Anyway, let's first realize that since the SVM doesn't know how to calculate your kernel function, it needs to have these values already calculated between your new (testing) examples, and the examples it picks out as the support vectors during the training step.
So, you'll need to calculate the kernel matrix for all of your examples together. You'll later train on some and test on the others by removing rows + columns from the kernel matrix when appropriate. Let me show you with code.
We can use the example code in the ksvm documentation to load our workspace with some data:
library(kernlab)
example(ksvm)
You'll need to hit return a few (2) times in order to let the plots draw, and let the example finish, but you should now have a kernel matrix in your workspace called K. We'll need to recover the y vector that it should use for its labels (as it has been trampled over by other code in the example):
y <- matrix(c(rep(1,60),rep(-1,60)))
Now, pick a subset of examples to use for testing
holdout <- sample(1:ncol(K), 10)
From this point on, I'm going to:
Create a training kernel matrix named trainK from the original K kernel matrix.
Create an SVM model from my training set trainK
Use the support vectors found from the model to create a testing kernel matrix testK ... this is the weird part. If you look at the code in kernlab to see how it uses the support vector indices, you'll see why it's being done this way. It might be possible to do this another way, but I didn't see any documentation/examples on predicting with a kernel matrix, so I'm doing it "the hard way" here.

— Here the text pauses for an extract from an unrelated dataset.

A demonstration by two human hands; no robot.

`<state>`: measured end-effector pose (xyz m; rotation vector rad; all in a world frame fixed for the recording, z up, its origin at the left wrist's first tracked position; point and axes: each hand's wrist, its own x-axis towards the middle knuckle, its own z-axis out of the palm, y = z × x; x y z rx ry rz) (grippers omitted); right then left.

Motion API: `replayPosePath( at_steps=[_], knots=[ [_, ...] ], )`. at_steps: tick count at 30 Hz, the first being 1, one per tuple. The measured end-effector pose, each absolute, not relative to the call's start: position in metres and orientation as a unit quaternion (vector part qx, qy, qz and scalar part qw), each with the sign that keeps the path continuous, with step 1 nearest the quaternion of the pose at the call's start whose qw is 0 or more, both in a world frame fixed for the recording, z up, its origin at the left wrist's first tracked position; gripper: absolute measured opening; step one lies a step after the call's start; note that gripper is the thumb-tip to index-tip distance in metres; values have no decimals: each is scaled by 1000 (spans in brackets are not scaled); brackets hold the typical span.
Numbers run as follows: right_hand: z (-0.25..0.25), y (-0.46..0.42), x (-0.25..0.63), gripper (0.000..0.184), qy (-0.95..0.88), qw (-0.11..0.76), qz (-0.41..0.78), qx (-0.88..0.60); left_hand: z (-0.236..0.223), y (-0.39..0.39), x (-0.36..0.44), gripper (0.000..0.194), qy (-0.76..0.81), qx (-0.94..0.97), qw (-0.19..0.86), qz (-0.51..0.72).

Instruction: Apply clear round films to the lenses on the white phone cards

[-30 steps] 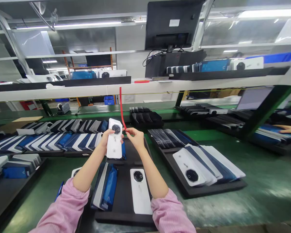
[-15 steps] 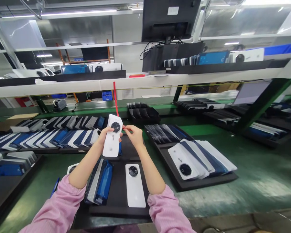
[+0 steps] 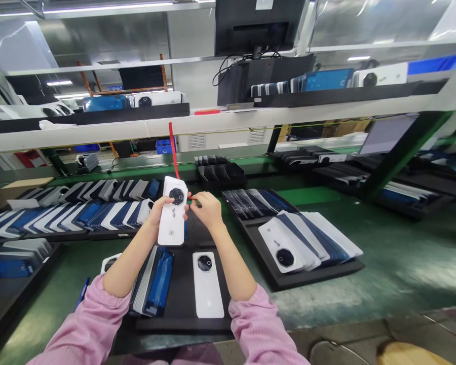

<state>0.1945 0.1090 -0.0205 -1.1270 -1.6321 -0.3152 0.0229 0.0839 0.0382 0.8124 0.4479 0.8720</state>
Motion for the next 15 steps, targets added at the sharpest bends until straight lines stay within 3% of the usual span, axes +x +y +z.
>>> replayPosePath(
  at_steps=[8,15],
  knots=[
    [-26,107,192,17,-658,541,-147,-503,27,86,15,42,281,369,791,399],
    [-33,107,198,14,-659,551,-147,-491,23,81,17,46,291,373,794,383]
  ],
)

Use the SVM to predict on these features and report accuracy
Here's the code:
trainK <- as.kernelMatrix(K[-holdout,-holdout]) # 1
m <- ksvm(trainK, y[-holdout], kernel='matrix') # 2
testK <- as.kernelMatrix(K[holdout, -holdout][,SVindex(m), drop=F]) # 3
preds <- predict(m, testK) # 4
sum(sign(preds) == sign(y[holdout])) / length(holdout) # == 1 (perfect!)
That should just about do it. Good luck!
Responses to comment below
what does K[-holdout,-holdout] mean? (what does the "-" mean?)
Imagine you have a vector x, and you want to retrieve elements 1, 3, and 5 from it, you'd do:
x.sub <- x[c(1,3,5)]
If you want to retrieve everything from x except elements 1, 3, and 5, you'd do:
x.sub <- x[-c(1,3,5)]
So K[-holdout,-holdout] returns all of the rows and columns of K except for the rows we want to holdout.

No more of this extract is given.